I strongly disagree with implementing a Microservices architecture for the sake of implementing a Microservices architecture. When I say "for the sake", I mean many different cases:

The team is small (less than 20 developers) - just use a monolith and don't waste time dealing with synchronization.
We want to enforce proper modularization - just do proper code reviews.
We need it for scaling, even though we currently have around 20 clients - yup, do it after you managed to max out the biggest server you can find in your cloud provider.
The investors demand it - just tell them you are doing microservices, they won't check it. They still don't know why they want it.
Microservices will look great on my resume - just put it on your resume without doing it, no one seems to care if you know how to do it right.

But there are situations where some of the complexity of the Microservices architecture is thrown in your direction, even if you try to evade it. The most common situation is the fact that you most likely use some kind of third party service. It may be the credit card payment provider, or the inventory provider, or the credit scoring system, or any other of the million third party services out there.

A third-party service that requires synchronization

If this third-party service is something from which you only read, you may be able to still skip the extra complexity. Just read from it, and when the service is unavailable, either retry it or forward the failure back to whoever asked for the data.

The problem resides when you need some kind of synchronization. You must write to it only once. For example, you need to charge your client's credit card. But you need to charge it just once, because noone likes paying twice for the same service. And also you need to check that the charge suceeded, in order to start providing the service, or start shipping merchadise.
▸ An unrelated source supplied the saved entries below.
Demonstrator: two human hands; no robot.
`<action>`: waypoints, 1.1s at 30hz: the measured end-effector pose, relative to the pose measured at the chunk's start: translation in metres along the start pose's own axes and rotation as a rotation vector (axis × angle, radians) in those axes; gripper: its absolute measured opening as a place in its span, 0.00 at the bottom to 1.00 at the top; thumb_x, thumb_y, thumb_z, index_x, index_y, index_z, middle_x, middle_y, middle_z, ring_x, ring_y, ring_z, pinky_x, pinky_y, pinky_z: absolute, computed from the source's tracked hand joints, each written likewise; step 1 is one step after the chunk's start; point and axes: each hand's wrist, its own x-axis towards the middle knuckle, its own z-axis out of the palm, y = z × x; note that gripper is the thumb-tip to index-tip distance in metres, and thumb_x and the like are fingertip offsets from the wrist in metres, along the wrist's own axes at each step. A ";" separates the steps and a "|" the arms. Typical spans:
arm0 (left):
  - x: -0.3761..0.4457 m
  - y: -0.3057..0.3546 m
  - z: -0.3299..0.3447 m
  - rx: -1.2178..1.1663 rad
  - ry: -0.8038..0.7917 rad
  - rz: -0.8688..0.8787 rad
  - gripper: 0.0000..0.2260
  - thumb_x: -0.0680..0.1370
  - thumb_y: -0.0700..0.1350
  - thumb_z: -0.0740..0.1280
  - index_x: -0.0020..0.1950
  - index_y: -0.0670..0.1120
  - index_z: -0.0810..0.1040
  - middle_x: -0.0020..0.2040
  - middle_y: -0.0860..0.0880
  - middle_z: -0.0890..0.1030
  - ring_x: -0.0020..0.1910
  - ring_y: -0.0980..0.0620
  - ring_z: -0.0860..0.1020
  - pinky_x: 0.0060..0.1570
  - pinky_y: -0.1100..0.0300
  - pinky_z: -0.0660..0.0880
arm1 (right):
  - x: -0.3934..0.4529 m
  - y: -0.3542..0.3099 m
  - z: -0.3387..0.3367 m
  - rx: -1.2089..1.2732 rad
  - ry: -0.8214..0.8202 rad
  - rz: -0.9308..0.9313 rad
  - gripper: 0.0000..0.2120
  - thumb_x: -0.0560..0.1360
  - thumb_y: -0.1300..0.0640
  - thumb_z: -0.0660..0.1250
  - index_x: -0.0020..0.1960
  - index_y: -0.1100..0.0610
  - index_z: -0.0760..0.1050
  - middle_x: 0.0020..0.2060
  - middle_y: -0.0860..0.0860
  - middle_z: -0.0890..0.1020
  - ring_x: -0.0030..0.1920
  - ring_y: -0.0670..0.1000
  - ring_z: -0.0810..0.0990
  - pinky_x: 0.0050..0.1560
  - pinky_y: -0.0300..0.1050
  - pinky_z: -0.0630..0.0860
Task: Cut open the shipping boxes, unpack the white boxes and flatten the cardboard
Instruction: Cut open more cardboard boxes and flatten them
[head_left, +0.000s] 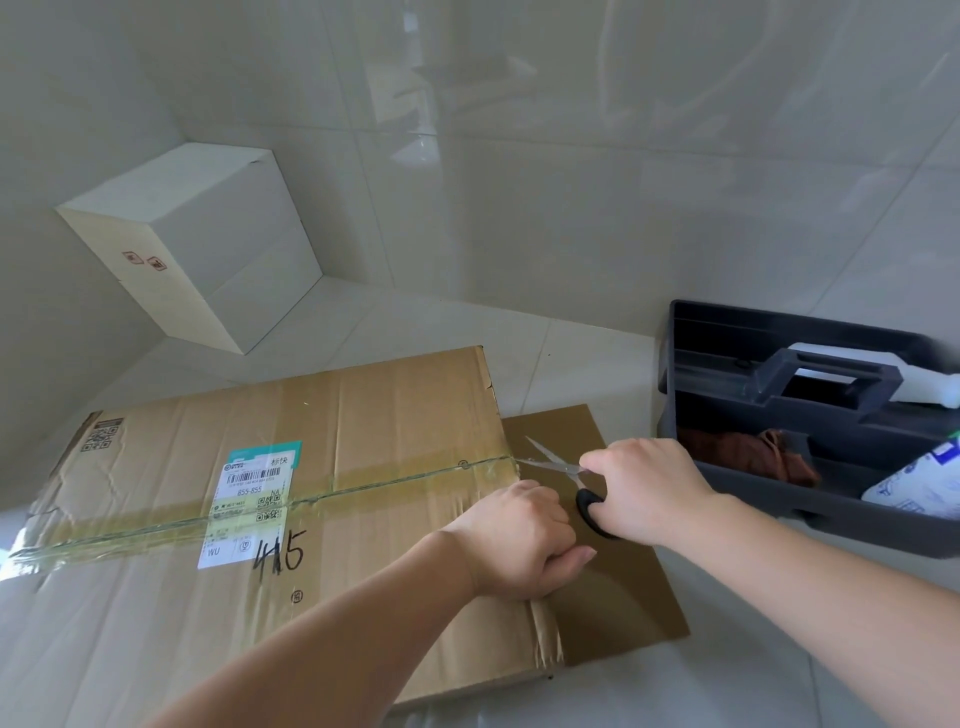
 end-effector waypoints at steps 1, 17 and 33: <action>0.000 0.001 0.000 0.004 -0.002 0.004 0.18 0.78 0.44 0.65 0.28 0.41 0.74 0.26 0.47 0.74 0.30 0.47 0.67 0.38 0.55 0.71 | 0.000 0.001 0.001 -0.006 0.006 -0.011 0.22 0.67 0.38 0.56 0.49 0.50 0.79 0.35 0.48 0.80 0.37 0.52 0.79 0.31 0.41 0.68; -0.002 0.007 -0.001 0.040 -0.037 0.053 0.19 0.77 0.44 0.66 0.26 0.40 0.75 0.25 0.46 0.73 0.28 0.45 0.70 0.38 0.56 0.72 | 0.008 -0.022 -0.013 0.012 -0.192 -0.010 0.06 0.72 0.57 0.60 0.40 0.58 0.74 0.31 0.52 0.72 0.34 0.57 0.73 0.29 0.44 0.61; -0.008 0.020 -0.016 0.061 -0.054 0.061 0.20 0.78 0.45 0.66 0.26 0.40 0.75 0.26 0.45 0.76 0.30 0.43 0.71 0.37 0.55 0.74 | 0.011 0.019 -0.045 0.883 -0.607 0.218 0.11 0.64 0.48 0.75 0.40 0.55 0.83 0.26 0.49 0.75 0.26 0.47 0.70 0.26 0.37 0.62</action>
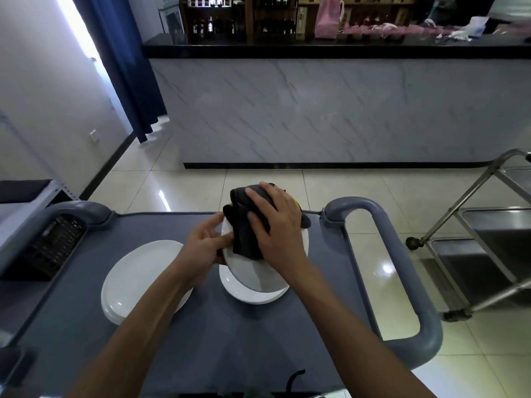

This inevitably forces a synchronization between your application and the payment gateway. You would love to have transaction semantics there, but the payment gateway guys just refuse to use your database as their main database. That was kinda expected. Still that doesn't change the fact that you now have to deal with potentially failed transactions. Let's see how this would work:

Your system calls the payment gateway, and tells it to charge $XXX to the client.
Your system hands over control to the payment gateway.
The payment gateway does its thing with the client, charging $XXX.
The payment gateway returns back to your system, telling you the payment succeeded.
Your system starts to provide the service paid for.

So far so good. But what if something fails in the middle? Being more explicit: what if communication fails in the middle? There are way too many cases, let's go over them.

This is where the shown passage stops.